You didn’t see it on the networks because the behind-the-scenes video was only available on “West Wing Week,” the Obama administration’s new video blog. The six- to seven-minute compilations, which appear each week on the White House’s Web site (http://www.whitehouse.gov) and on such video-sharing sites as YouTube, offer what a narrator on each segment calls “your guide to everything that’s happening at 1600 Pennsylvania Avenue.”

Well, not everything, of course. But “West Wing Week” is effectively the White House’s video vision of itself and its chief occupant, as it would like to be seen, unfiltered by journalists.

Organized chronologically, it’s a mishmash of this and that — the president inspecting factories and farms, talking with people in diners, meeting dignitaries in the Oval Office, making major policy speeches. The blog doesn’t break any news. It also doesn’t show the president as anything less than presidential in word and deed; each week’s video highlights Obama’s efforts to address another crisis or major policy issue, such as the government’s response to the Gulf Coast oil disaster or his initiative to reform the financial sector.

The videos, created by official White House videographer Arun S. Chaudhary, also provide a few things the White House press corps doesn’t get to see. As he fills out his census form in the Oval Office, for instance, Obama lists his age (48) and mutters that he’s “an old man.” Moments before a news conference, he and Secretary of State Hillary Clinton laugh over a photograph of press secretary Robert Gibbs. At another juncture, the camera sweeps into the White House kitchen, where chefs are busy preparing the executive mansion’s official Passover Seder. Another sequence captures the president warming up before throwing out the first pitch at Nationals Park on opening day.

Presidential administrations have always tried to harness new communications technologies to shape a favorable image, says Mordecai Lee, a professor of governmental affairs at the University of Wisconsin at Milwaukee. Grover Cleveland was the first president to appear on moving film. Calvin Coolidge was the first to address the public directly via radio; Franklin Roosevelt redefined the use of the medium with his folksy “fireside chats.” Bill Clinton was the first commander in chief on the Internet, and George W. Bush used it extensively. During the 2008 campaign, social media, such as Twitter and Facebook, became standard tools.
“West Wing Week” is in the same tradition, Lee says: “I think this is all about bypassing the capital press corps.”

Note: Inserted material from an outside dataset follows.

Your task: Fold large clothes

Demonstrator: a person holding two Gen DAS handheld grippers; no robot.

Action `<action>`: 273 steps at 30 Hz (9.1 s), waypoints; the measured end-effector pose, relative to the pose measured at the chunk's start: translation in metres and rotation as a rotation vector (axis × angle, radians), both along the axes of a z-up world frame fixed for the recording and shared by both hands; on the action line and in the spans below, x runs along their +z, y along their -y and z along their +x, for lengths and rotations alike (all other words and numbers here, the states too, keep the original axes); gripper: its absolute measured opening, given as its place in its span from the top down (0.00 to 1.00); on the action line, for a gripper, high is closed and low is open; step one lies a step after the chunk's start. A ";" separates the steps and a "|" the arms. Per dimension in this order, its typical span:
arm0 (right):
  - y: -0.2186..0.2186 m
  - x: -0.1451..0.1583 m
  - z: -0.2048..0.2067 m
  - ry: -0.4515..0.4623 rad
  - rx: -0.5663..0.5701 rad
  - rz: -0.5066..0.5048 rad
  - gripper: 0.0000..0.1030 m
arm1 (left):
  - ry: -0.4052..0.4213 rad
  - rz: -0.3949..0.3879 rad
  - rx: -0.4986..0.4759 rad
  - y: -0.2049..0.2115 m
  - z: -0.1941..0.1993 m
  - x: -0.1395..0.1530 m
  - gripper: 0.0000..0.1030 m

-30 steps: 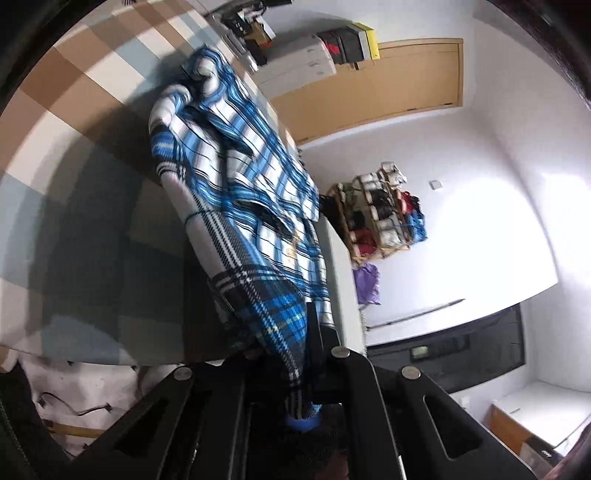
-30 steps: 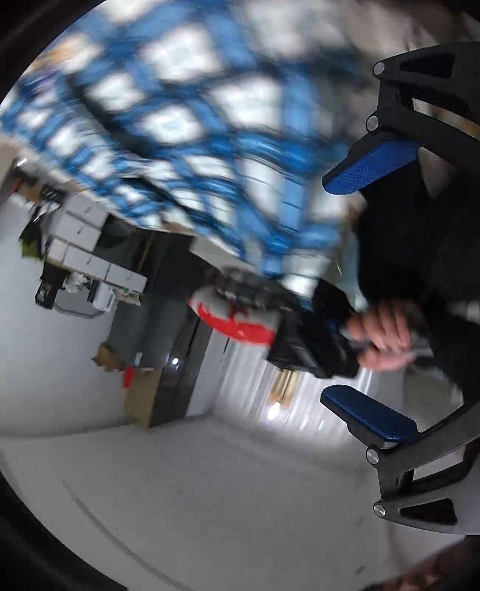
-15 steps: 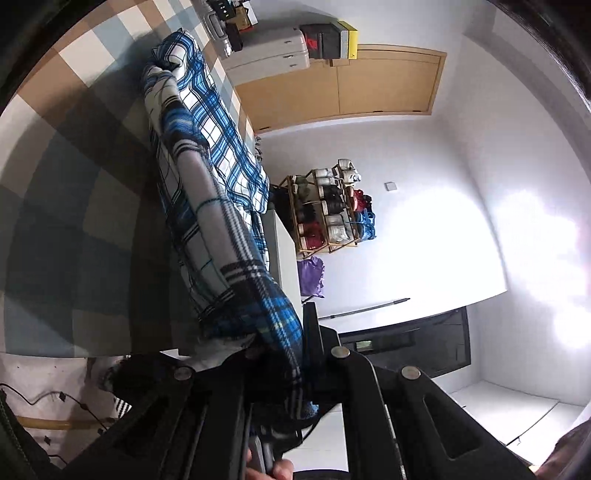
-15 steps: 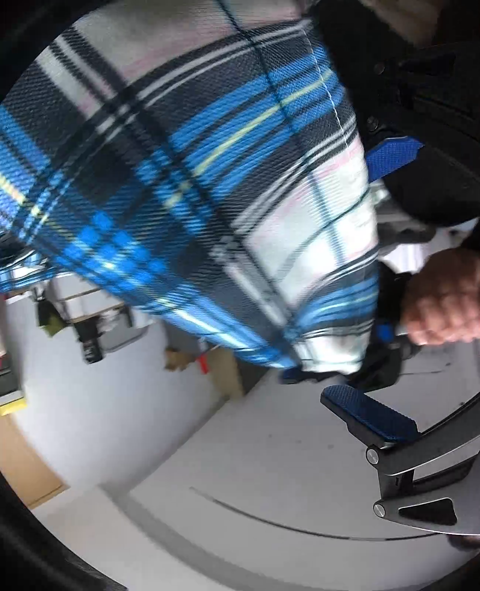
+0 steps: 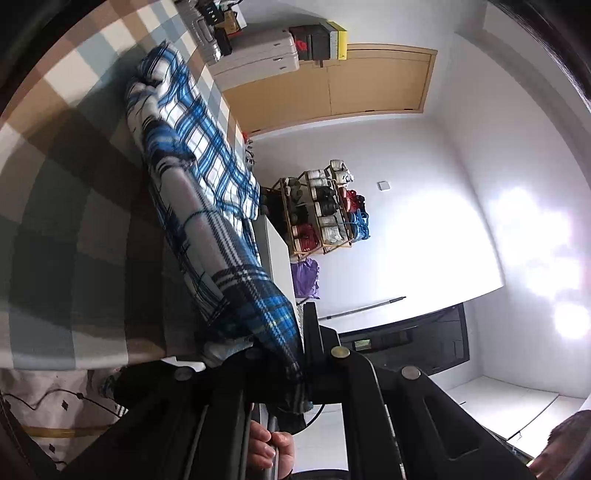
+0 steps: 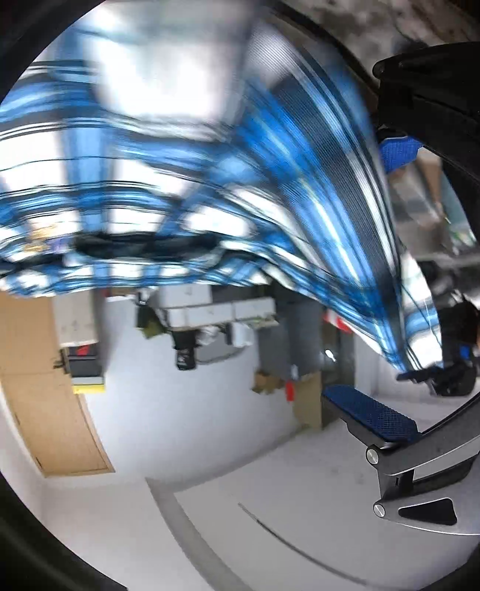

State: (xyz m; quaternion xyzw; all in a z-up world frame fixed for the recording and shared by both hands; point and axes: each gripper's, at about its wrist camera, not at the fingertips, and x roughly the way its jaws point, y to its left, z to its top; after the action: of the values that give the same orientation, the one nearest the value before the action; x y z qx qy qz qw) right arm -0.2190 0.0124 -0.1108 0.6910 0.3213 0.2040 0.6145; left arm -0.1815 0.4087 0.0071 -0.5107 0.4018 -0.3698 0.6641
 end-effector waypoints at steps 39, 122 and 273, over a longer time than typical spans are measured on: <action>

Some of the footage is too trivial for news organizations to covet, and some comes from widely documented public events, like speeches. But the package also includes moments that journalists would have loved to have had access to.

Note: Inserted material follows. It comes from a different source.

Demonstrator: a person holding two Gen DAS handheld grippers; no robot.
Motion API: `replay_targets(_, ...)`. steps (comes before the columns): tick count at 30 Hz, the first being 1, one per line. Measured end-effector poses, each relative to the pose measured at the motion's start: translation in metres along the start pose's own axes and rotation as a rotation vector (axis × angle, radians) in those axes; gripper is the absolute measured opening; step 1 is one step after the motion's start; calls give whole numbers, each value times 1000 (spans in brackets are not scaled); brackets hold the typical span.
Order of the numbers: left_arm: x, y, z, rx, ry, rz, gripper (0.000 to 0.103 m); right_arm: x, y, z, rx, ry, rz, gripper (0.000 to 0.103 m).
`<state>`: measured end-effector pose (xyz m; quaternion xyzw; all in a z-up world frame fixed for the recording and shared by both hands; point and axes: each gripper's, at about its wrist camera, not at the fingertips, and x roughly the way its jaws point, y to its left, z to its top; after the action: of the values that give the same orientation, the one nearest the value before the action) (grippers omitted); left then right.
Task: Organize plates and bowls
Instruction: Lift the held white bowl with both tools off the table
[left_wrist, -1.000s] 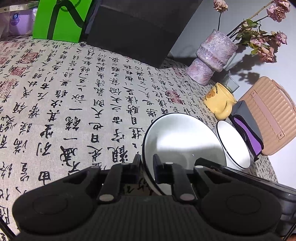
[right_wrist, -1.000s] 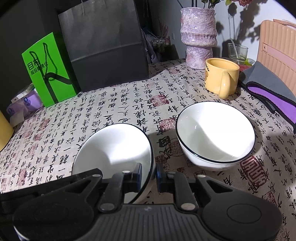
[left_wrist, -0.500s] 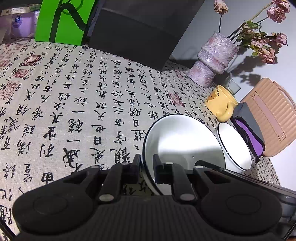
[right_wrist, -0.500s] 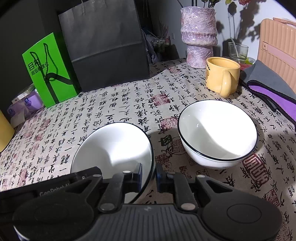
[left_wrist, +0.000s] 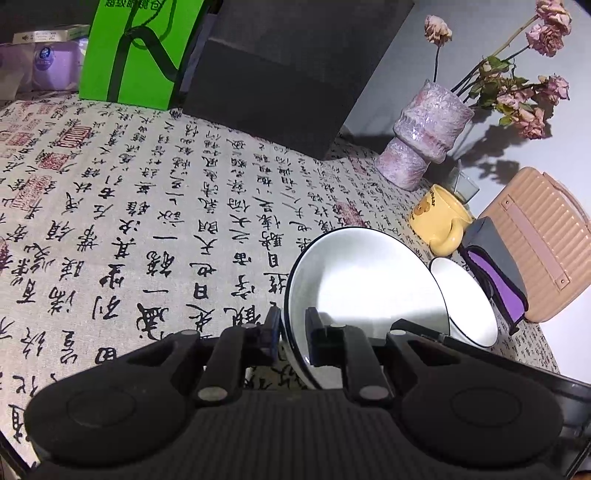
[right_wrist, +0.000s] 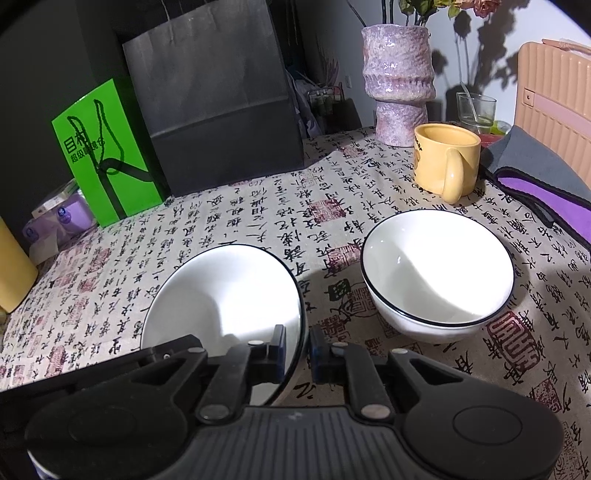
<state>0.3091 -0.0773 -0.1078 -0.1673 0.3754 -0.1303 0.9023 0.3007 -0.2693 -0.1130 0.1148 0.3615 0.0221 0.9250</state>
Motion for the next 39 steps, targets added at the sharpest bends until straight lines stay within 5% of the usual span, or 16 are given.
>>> replay_targets(39, -97, -22, -10, -3, -182, 71, 15, -75, 14, -8, 6, -122, 132, 11)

The White House’s media management practices have drawn quiet criticism from journalists in the past few weeks. Despite Obama’s campaign pledge to be open with the media, members of the White House Correspondents’ Association met with Gibbs recently to complain about limitations on their access. The group is mainly upset about the relatively few informal question-and-answer sessions Obama has held since taking office. Obama had 46 such encounters with the press during his first year, far fewer than Presidents George W. Bush (147) and Clinton (252) during their first years, according to Martha Joynt Kumar, a political science professor at Towson University. However, Obama gave many more media interviews (161) compared with Bush (50) and Clinton (53) in their first years. Kumar said Obama gave more formal news conferences in his first year (27) than Bush (19), but far fewer than Clinton (45).

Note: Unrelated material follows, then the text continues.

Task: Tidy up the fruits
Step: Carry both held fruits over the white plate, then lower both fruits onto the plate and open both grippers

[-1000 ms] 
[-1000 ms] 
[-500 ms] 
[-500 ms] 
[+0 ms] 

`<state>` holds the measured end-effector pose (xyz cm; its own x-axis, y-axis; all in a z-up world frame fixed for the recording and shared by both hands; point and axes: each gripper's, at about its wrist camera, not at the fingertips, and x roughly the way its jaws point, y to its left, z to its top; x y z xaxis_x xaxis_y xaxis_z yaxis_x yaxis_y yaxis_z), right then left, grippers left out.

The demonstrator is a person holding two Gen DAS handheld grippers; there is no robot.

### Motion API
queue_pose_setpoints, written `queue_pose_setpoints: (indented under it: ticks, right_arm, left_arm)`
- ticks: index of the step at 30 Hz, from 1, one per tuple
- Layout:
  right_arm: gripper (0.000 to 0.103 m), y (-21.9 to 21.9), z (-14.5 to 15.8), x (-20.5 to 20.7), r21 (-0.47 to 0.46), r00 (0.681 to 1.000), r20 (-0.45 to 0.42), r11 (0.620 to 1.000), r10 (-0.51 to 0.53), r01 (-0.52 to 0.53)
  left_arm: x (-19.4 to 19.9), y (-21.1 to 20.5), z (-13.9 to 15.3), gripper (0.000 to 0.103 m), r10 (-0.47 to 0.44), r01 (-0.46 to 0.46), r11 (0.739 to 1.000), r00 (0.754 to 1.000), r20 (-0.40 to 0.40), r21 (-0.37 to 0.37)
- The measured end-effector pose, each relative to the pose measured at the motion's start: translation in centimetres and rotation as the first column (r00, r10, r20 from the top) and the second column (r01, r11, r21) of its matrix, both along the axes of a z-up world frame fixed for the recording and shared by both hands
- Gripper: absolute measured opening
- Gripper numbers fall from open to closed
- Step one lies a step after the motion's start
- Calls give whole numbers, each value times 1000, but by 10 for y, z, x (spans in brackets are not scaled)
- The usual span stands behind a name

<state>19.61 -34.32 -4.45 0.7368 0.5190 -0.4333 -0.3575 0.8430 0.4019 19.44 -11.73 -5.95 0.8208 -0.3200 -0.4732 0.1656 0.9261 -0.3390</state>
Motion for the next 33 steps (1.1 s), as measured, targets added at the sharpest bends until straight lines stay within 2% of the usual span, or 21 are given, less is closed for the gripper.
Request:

News photographers have also been peeved by the White House’s practice of barring photojournalists from events and offering its own pictures as a substitute, said Caren Bohan, a Reuters reporter and correspondents’ association board member.

“We don’t object to anything they want to do to get their message out,” said Bohan. “If they want to use blogs, videos and other media to do that, that’s great. We just don’t want that to substitute for journalist access.”

The message-control issue flared again this week when the White House posted its own video interview with Supreme Court nominee Elena Kagan, bypassing reporters who have been seeking to interview her.

White House officials deny that they are attempting to end-run reporters. In fact, they say such initiatives as “West Wing Week” are evidence of greater candor. “These videos are just one part of the president’s effort to have the most transparent White House in history,” said Nick Shapiro, a spokesman, who added that “West Wing Week” “is yet another way for people to get a better sense of what’s happening at the White House and why.”

The White House wouldn’t make Chaudhary, the videographer, available for an interview. But in a statement issued through Shapiro, he said the videos are “written, produced and edited by me.” Chaudhary, a former film professor at New York University who extensively documented Obama’s presidential campaign, added: “As the official White House videographer it’s my job to document the president’s activities, in motion pictures, for history. Though not as extensive as the still picture record of the president’s routine, I found that every week I had a lot of interesting clips that couldn’t really stand on their own but did when collected together and shown in context of the president’s schedule. West Wing Week is essentially the vehicle for these moments. It’s almost as if our flickr site could talk.”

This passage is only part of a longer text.